About this task. Look through the data below and output, unchanged, every line from the one holding "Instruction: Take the" through the one holding "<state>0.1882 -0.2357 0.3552", inclusive. Skip the pictures.

= Beginning of Section =

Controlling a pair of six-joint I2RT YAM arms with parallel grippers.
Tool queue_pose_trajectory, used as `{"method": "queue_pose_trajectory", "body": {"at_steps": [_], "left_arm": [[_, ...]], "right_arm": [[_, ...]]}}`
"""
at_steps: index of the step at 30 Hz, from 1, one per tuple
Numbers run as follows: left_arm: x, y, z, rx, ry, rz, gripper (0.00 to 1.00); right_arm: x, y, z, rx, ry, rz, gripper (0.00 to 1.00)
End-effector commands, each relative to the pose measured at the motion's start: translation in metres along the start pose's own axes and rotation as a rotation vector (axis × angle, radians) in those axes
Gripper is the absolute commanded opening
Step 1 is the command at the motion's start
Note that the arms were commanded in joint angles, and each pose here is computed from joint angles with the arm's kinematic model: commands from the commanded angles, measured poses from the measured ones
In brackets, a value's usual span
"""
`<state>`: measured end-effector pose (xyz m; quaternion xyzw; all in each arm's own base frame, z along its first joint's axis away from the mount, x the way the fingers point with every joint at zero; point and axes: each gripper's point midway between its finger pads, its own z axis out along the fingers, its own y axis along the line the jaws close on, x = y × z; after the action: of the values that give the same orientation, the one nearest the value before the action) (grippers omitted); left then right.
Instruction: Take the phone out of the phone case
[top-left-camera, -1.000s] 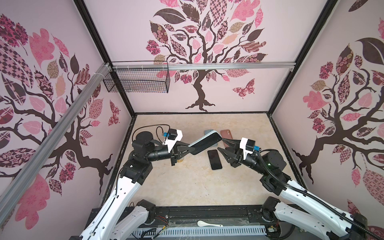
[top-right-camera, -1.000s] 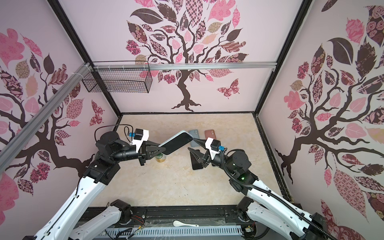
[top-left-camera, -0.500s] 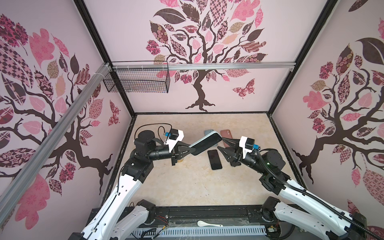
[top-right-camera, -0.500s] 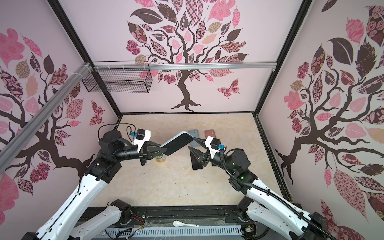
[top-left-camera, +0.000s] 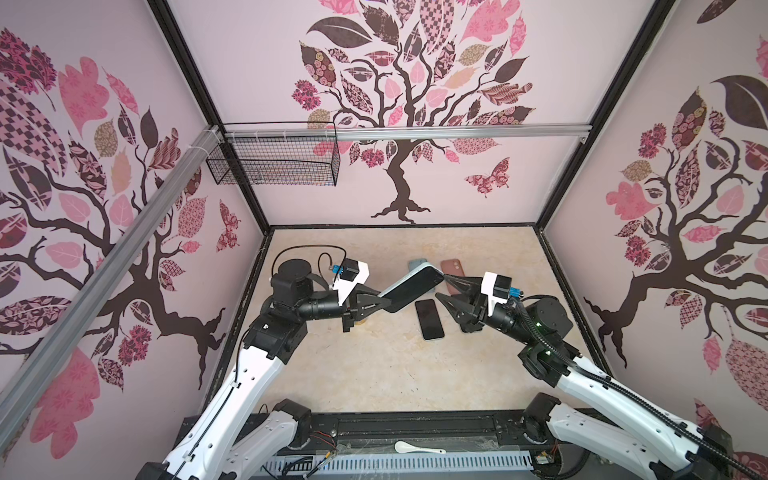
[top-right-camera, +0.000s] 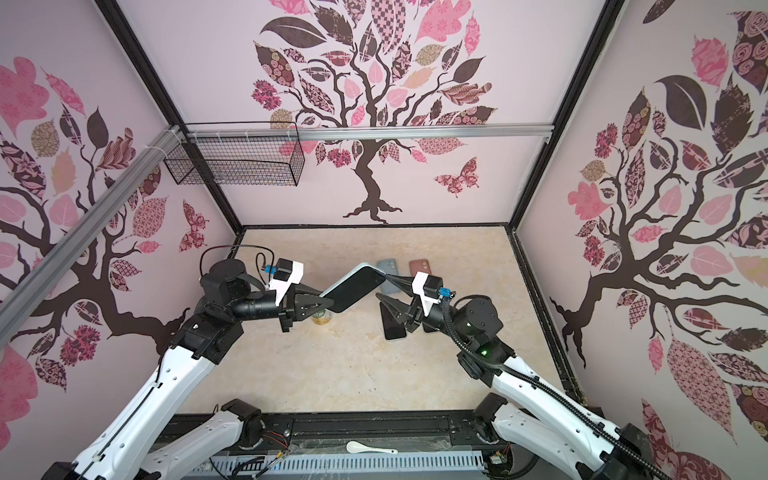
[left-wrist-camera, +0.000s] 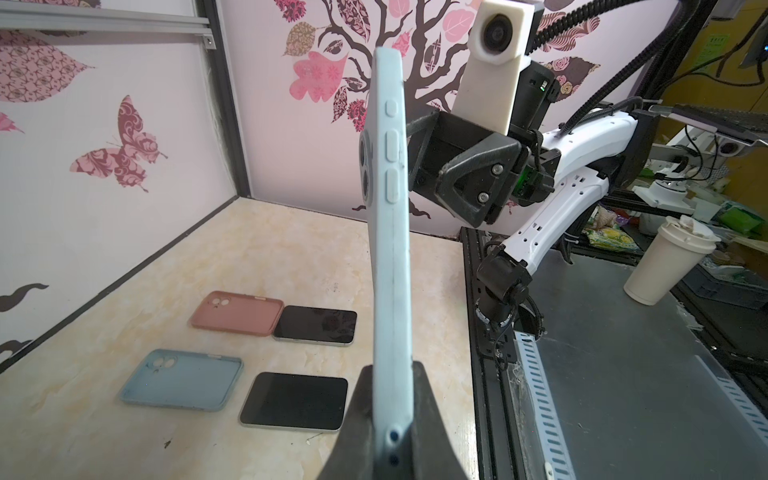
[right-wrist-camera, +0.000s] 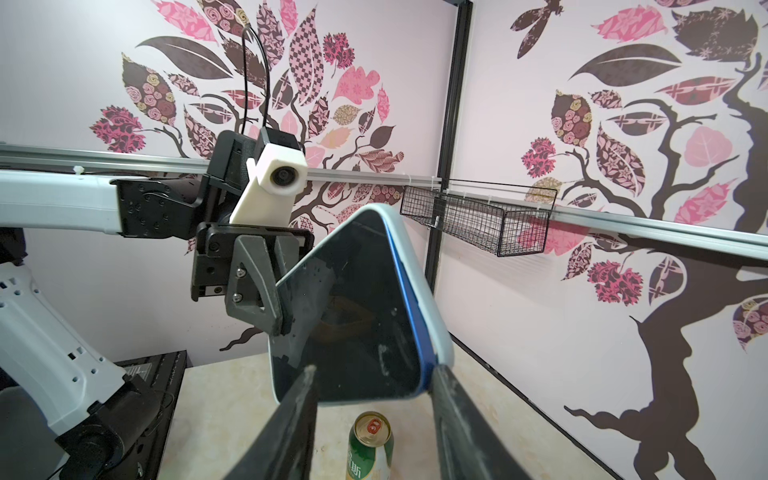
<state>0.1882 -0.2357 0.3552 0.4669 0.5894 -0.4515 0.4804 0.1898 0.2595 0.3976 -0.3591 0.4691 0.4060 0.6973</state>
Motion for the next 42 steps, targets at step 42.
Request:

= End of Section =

Solution.
Instruction: Take the phone out of the phone case
[top-left-camera, -1.000s] 
[top-right-camera, -1.000s] 
[top-left-camera, -0.500s] 
[top-right-camera, -0.500s] 
[top-left-camera, +0.000s] 
[top-right-camera, +0.000s] 
[left-wrist-camera, +0.000s] 
[right-wrist-camera, +0.000s] 
<state>0.1882 -0.2357 0.3552 0.4669 0.5894 -0.4515 0.4804 0.1898 0.2595 0.3976 -0.3591 0.4691 0.4060 0.6973</state>

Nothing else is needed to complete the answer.